Network Working Group
Request for Comment: 292
NIC 8302
References: 282, 285
Updates: None
Obsoletes: None
12 January 1972
Jim Michener, MAC
Ira Cotton, MITRE
Karl Kelley, U. of Ill.
Dave Liddle, Owens Ill.
Ed Meyer, MAC



This document reflects opinions expressed and decisions reached at the second meeting of the Network Graphics Group, held at the Stanford Artificial Intelligence Laboratory in late November 1971. It describes part of a proposed Network Standard Graphics Protocol for transmitting graphics data within the ARPA network. The particular aspects of the protocol covered in this document relate to the form and content of graphics information sent from a source of graphical information (an application program, say, in the "Serving Host") to a display package for output to a graphics console (at the "Using Host"). This will take the form of a sequence of 8-bit bytes, and will be called the graphics output byte stream. In particular, only the simplest forms of graphics data will be covered in this, the first version of this document. The next version, already in preparation, will be much more complete. In any case this is not intended to describe a finished protocol; rather it should serve as a basis for graphics experimentation on the network.

This document does not include form or content of graphics input (data sent from the Using Host to the Serving Host) nor does it cover how the connection is established between the hosts. A proposal for the former will be generated eventually by this committee; the latter is the job of the Connection Committee (of the Network Graphics Group).

This RFC describes the commands which are available in the protocol in terms of the effect they would have at the receiving (Using Host) end. Clearly, some subroutine package is desirable at the Serving Host for use by applications package in transmitting graphics data, but on this topic this RFC does not intend to comment.

It may be observed by the reader that no facility is specified in this protocol allowing the Using Host to report logical errors in the graphics output byte stream to the Serving Host. Such a facility would have to be intergrated with the graphics _input_ byte stream, since it involves most of the problems related to synchrony of independent hosts.


The reader should probably peruse RFC 282: "Graphics Meeting Report" by Mike Padlipsky to obtain some of the framework surrounding this discussion of network graphics. Also it might be valuable to make note of the model described in RFC 285: "Network Graphics" by Donald Huff.


Functions within the graphics protocol will be classified into a number of levels depending partly on how difficult it is to implement those functions. It is intended that any host which claims to implement the functions of level N must implement all lower levels as well. Thus, it is envisioned that sites will implement levels incremently. Implementations will be improved as a continuing process to include more and more functions, and it is intended that each implementation will be able to identify its own level to a graphics protocol at a remote site which is requesting a graphics interchange. A side result is that each site will be able to determine its own priorities in committing programmers to the graphics protocol as opposed to other efforts.
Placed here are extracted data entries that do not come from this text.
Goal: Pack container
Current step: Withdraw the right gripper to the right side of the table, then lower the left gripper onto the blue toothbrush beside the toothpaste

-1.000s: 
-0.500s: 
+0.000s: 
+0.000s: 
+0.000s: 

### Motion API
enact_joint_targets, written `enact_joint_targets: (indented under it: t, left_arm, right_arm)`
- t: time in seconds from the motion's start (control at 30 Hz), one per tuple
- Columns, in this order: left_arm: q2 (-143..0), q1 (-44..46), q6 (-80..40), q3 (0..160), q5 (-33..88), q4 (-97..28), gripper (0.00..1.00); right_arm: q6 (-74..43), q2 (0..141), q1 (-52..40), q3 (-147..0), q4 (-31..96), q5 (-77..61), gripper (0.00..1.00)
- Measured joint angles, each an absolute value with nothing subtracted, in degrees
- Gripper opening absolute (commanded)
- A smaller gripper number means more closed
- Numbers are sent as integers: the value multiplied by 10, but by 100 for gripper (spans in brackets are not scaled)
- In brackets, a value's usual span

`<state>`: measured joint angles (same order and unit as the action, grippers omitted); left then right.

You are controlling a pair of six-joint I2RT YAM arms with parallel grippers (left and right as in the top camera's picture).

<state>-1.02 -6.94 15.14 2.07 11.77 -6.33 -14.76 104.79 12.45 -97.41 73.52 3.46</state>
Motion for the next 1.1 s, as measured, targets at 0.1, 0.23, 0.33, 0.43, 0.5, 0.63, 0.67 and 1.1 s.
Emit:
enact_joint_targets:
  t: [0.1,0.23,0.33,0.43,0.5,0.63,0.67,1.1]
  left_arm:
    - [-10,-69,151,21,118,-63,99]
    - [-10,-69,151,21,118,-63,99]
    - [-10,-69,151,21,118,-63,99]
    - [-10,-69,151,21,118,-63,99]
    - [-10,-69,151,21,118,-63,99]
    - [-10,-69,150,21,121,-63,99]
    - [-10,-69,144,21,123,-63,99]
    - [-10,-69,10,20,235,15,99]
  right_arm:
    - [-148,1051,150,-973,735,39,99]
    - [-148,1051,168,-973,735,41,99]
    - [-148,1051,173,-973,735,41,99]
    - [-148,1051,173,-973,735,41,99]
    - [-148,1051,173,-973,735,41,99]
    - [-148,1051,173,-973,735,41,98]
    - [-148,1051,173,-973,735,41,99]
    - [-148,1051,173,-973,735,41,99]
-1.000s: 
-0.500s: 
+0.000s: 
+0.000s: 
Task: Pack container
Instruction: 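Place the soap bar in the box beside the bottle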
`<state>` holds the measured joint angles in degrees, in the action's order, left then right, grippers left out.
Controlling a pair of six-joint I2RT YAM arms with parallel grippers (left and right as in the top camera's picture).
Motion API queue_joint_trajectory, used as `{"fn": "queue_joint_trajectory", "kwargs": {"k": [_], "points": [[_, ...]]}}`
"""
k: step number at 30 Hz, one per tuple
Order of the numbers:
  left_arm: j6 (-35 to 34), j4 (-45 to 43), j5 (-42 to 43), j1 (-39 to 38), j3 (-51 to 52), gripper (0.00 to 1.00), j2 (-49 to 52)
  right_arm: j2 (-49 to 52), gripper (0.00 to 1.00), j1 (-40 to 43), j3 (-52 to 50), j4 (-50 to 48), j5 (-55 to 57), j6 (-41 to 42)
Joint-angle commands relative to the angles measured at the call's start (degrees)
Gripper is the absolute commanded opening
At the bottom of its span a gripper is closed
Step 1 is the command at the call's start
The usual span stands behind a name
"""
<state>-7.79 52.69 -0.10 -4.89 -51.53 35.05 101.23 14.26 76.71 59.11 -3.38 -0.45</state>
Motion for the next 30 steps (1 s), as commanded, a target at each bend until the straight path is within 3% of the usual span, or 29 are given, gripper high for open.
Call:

It is also our intention that implementation of level N will require no knowledge of level N+1. Thus a site can implement a level in the (reasonably) firm knowledge that no changes at higher levels will alter the level implemented. At some time it may be decided by the Network Graphics Group to redefine a level which has previously been firmed up. It is not our intention that this shall happen but one must recognize that the proposed Graphics Protocol is experimental and may have to be changed.

   One further ground rule:  a stream of commands and data which is
   valid at a given level, K, shall produce "identical" results on any
   interpreter of level K or higher.  By this we mean that as defined
   operations, similar pictures should result.  Aspects of the protocol
   which are not strictly defined (at this time) include character size,
   character position relative to the beam, how control characters in
   text output affect the terminal and what happens when the beam is
   moved or a line drawn outside of the logical screen boundary.  This
   rule forces upwards compatibility, so that an application written
   using features of low numbered level will still work at sites which
   have moved on to implement higher levels.  Additionally, any aspects
   of this protocol which are explicitly "left unspecified" in the
   detailed operations descriptions below _shall_ be explicitly
   specified in any public description of an actual implementation.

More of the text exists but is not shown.